Japanese poet Noriko Ibaragi (1926-2006) learned Korean in 1976, when she was 50 years old. Ten years later, in 1986, she recorded her experience of learning this new language in『ハングルへの旅』.
『ハングルへの旅』is a beautiful story about learning a new language and a new culture. I heartily recommend it to everyone interested in language learning, or everyone learning both Japanese and Korean. As a language learner, I kept smiling at Noriko Ibaragi’s anecdotes, most of them I had experienced myself. And for someone who is interested in the relationships and history between Japan and Korea, seeing Korea through the eyes of Noriko Ibaragi back in the 1970s/80s was fascinating.
I kept finding similarities between Noriko Ibaragi’s experience with language learning and mine. Right from the beginning, I felt an immediate bond with the author. She opens her book talking about the answer she would give when people asked her why she was learning Korean. She says that this question annoyed her because there were all kinds of reasons that would be too long and complicated to explain. In the end, she ended up saying 「隣の国のことばですもの」.
『ハングルへの旅』is full of anecdotes that any language learner can relate to. For example, when visiting a tourist attraction in Korea with a friend, Noriko Ibaragi says that they chose to follow the guided tour in Korean rather than Japanese, even though they could understand only one third of it. Who hasn’t done the same? Reading this book made me realise that, even though learning a language has become much easier today than it was in 1976, the experiences we make as learners have remained the same.
『ハングルへの旅』also allowed me to learn a lot of interesting facts about learning Korean in Japan at the time. I learned for example, that Japanese and ethnic Koreans in Japan would often refer to the Korean language as 朝鮮語, but it sounded pejorative to Koreans, and South Koreans associate 朝鮮 with the North. When NHK launched a Korean class, instead of choosing between 朝鮮語 and 韓国語, they called it ハングル講座.
It was also captivating to read about the ethnic Koreans of second or third generations (在日), who once grown up, would start learning their 母国語 again. I like how Noriko Ibaragi does not talk about her experience only, but includes her classmates, friends and people she met along the way.
Noriko Ibaragi does not shy away from mentioning the two countries’ common past, even noting her own blunder when she complimented a Korean poet who was around her age on her excellent Japanese.
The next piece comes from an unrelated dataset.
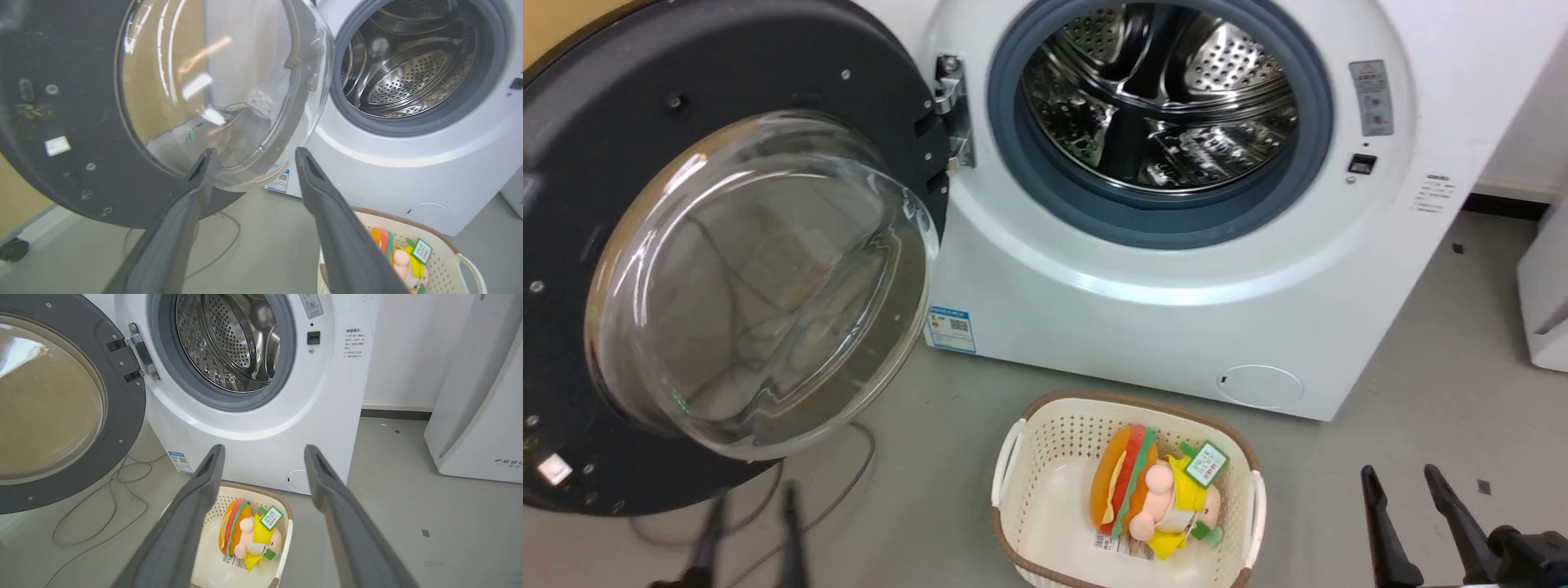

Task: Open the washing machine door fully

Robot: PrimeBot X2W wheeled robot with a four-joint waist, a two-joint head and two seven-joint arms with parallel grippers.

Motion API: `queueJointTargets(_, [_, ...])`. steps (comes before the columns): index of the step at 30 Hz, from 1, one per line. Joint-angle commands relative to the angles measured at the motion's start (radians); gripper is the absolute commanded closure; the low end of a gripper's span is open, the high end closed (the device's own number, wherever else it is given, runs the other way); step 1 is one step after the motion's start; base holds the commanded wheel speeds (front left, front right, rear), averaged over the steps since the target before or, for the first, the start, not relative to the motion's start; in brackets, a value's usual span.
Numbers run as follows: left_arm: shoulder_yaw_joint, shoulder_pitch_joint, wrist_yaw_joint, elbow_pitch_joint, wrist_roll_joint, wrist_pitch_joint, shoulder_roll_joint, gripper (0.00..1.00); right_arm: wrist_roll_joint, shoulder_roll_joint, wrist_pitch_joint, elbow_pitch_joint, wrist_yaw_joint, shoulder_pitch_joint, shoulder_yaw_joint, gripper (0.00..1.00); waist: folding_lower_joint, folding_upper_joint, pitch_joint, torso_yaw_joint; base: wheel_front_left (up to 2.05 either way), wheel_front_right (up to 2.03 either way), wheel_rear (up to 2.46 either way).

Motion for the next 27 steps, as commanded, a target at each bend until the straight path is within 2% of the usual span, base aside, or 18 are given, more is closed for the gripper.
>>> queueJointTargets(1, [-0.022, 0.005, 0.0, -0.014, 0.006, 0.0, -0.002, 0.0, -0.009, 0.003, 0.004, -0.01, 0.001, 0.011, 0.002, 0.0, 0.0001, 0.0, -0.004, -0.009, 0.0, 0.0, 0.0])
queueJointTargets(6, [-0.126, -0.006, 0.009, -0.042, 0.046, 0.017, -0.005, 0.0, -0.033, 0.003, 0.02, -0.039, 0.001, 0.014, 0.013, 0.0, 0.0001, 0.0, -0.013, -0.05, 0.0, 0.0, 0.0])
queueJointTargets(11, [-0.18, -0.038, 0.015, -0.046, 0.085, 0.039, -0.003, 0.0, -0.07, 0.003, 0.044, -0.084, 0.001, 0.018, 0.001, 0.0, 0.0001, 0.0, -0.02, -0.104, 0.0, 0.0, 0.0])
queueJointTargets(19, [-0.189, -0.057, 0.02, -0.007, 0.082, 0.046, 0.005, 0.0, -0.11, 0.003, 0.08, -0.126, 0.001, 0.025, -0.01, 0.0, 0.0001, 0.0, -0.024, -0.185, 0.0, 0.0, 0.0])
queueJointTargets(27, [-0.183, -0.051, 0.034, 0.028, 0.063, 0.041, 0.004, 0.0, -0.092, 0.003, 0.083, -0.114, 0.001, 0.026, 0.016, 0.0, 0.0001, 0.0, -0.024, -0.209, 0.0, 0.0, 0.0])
She realises too late that this Korean poet belonged to a generation who was forced to learn and use Japanese at school during the Japanese rule of Korea . 「ハッとしたが遅く、自分の迂闊さに恥じ入った。」
She compares some features of Korean with Japanese and talks about her travels to Korea, things that surprised her and the conversations she had with strangers met during her travels. Whenever she talks about the differences between Japanese and Korean culture, language or customs, she always keeps an open heart and finds beauty and appeal in Korean particularities that are different from her country.
You don’t need to know or speak Korean to read this book (she gives a translation and reading for everything written in Korean), but you will find this book even more interesting if you do. There are chapters where Noriko Ibaragi talks about Korean words she finds interesting, Korean pronunciation, what she finds difficult in learning Korean, and so on. I think that these chapters could feel abstract if you are not particularly interested in the Korean language. That being said, 『ハングルへの旅』will remain a fantastic read even if you skip these parts.
I was bracing myself for a difficult book to read in Japanese, but 『ハングルへの旅』was not that challenging. There were some passages that I found difficult, but overall, it was a smooth read. I would say that I found this book more difficult to read than most mystery novels that I have read so far, but it was very engrossing, and constantly coming across things that I could relate to made the reading easier.
This is an extract to give you an idea of the Japanese level and show how the author adds Korean words into her text (what I wrote in brackets was furigana):
いつか百貨店 [べっくワジョム] で、小さな木版画を買おうとしてあれこれ見ていたとき、からすとも、かささぎともみえる鳥二羽を指さして、
I am sure that this is an experience any language learner can relate to! But if you are also learning Korean, maybe you can sympathise even more with her difficulty to get the 濃音 right…
Amidst all the tensions between the two countries, the 反日 movements in Korea and the 嫌韓 books or articles published in Japan, reading 『ハングルへの旅』was heartwarming. I have read one of those 嫌韓 books last year, out of curiosity, and I was shocked by the way the author constantly mocked or belittled Korea. 『ハングルへの旅』was written in 1986, but it is great book to read today.
Further readings: Noriko Ibaragi talks about Takumi Asagawa (浅川巧), a Japanese who worked in Korea during Japanese rule, and fell in love with Korean culture. He is buried near Seoul. Noriko Ibaragi mentioned that she read the book 『朝鮮の土となった日本人―浅川巧の生涯』(1982) written by Historian Soji Takasaki (高崎宗司). I am interested in the life of Takumi Asagawa, and I think that I might read the shorter『白磁の人』(1994) by Takayuki Emiya (江宮隆之).
2020 Reading challenge!
First step in completing my reading challenge for 2020!